刀剣乱舞/Manus in manu~手に手をとって~
第49章 刀剣男士の苦悩と決断
次の日、急いで仕事を終わらせた私は、早速大倶利伽羅さんに会いに彼の部屋に足を向かわせた。
彼の部屋の襖の前で声をかけようとしたまさにその時、すっと音もなく襖が開き、大倶利伽羅さんが中から現れた。予期せぬタイミングに胸の鼓動がひとつ跳ねる。
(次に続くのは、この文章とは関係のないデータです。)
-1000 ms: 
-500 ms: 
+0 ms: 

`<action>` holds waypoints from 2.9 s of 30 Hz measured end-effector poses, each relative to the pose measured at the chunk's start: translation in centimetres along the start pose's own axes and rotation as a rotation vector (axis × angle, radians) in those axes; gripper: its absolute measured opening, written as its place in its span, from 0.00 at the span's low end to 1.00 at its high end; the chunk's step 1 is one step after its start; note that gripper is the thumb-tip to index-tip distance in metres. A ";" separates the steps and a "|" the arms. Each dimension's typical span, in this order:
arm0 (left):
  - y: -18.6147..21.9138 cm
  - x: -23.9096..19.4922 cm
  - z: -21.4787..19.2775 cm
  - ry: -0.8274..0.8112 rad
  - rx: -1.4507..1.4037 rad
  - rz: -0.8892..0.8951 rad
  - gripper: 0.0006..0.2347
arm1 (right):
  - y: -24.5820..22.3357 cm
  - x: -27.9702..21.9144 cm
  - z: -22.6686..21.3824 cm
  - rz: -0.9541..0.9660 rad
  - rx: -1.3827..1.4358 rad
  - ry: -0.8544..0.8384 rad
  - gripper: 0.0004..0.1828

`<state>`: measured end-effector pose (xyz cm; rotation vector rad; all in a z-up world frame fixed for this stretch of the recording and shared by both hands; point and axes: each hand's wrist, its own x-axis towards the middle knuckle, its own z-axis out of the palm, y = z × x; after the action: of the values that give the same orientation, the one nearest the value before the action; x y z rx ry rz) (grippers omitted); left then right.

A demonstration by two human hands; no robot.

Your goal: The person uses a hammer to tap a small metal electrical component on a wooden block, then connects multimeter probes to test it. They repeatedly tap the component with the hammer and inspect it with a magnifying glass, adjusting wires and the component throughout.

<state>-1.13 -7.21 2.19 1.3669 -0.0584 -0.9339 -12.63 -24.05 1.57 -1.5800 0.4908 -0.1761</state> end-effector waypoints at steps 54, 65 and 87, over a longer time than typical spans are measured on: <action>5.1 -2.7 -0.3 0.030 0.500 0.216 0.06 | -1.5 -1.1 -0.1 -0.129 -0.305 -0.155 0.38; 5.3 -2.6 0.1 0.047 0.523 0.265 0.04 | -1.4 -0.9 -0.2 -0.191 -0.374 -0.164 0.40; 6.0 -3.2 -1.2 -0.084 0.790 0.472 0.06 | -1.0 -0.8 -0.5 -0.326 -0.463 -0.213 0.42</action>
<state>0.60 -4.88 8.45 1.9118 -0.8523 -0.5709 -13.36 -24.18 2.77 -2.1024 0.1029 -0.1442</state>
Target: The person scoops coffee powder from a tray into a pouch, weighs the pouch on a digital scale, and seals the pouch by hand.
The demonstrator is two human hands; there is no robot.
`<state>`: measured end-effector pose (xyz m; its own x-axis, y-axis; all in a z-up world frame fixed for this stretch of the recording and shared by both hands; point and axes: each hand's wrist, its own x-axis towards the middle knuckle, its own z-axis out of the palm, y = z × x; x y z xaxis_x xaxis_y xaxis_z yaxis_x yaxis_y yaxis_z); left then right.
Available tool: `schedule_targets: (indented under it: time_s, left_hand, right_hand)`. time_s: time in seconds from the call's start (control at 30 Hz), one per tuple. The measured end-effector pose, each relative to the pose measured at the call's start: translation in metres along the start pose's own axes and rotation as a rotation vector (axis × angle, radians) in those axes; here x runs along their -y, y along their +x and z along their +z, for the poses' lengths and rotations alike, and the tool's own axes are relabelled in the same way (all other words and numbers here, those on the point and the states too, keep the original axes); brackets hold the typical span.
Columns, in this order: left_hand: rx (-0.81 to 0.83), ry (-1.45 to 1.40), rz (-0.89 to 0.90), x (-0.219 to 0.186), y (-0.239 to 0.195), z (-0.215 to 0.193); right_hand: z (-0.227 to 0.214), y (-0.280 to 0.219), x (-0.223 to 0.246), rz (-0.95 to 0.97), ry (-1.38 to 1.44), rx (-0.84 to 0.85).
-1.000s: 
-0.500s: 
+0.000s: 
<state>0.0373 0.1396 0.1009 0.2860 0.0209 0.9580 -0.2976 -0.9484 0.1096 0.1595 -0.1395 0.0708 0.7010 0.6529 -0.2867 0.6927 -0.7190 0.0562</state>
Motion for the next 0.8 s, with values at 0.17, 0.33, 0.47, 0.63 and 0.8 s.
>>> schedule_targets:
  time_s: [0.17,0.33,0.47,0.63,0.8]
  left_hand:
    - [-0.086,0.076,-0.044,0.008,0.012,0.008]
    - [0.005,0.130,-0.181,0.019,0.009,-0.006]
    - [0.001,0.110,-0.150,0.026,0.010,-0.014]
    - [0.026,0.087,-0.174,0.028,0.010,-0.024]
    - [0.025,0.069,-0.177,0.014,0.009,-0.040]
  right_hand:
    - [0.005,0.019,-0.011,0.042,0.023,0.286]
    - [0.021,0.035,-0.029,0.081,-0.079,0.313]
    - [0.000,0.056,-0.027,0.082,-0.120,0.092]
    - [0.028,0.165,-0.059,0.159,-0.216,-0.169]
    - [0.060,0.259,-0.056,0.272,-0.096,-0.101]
「あ、伽羅ちゃんちょうど良かった、今ちょっといいかな?」
「どうした」
「あの、ね……やっぱり今日からずっと、一緒の部屋で過ごしたいって…思って…」
「…」
「私が解決するまで待ってって言ったくせに…勝手ばかり言って本当にごめんなさい。……でもやっぱり伽羅ちゃんと一緒にいたくて…」
「…」
「駄目……?」
私の問いに対し無言でいる彼に不安になり再度聞くと、大倶利伽羅さんは眉間にしわを寄せ、難しい顔をしたまま私と目を合わせずにポツリと言う。
「すまないが…やめておく」
「え……」
「…」
「一緒に居られないの…?」
「……今はやめておく、と言っている」
予想外の彼の言葉に頭が混乱しそうになったけど、きっと…自分の言ったことに責任を持てと言われているのだろう。だとしたら自分の蒔いた種だ。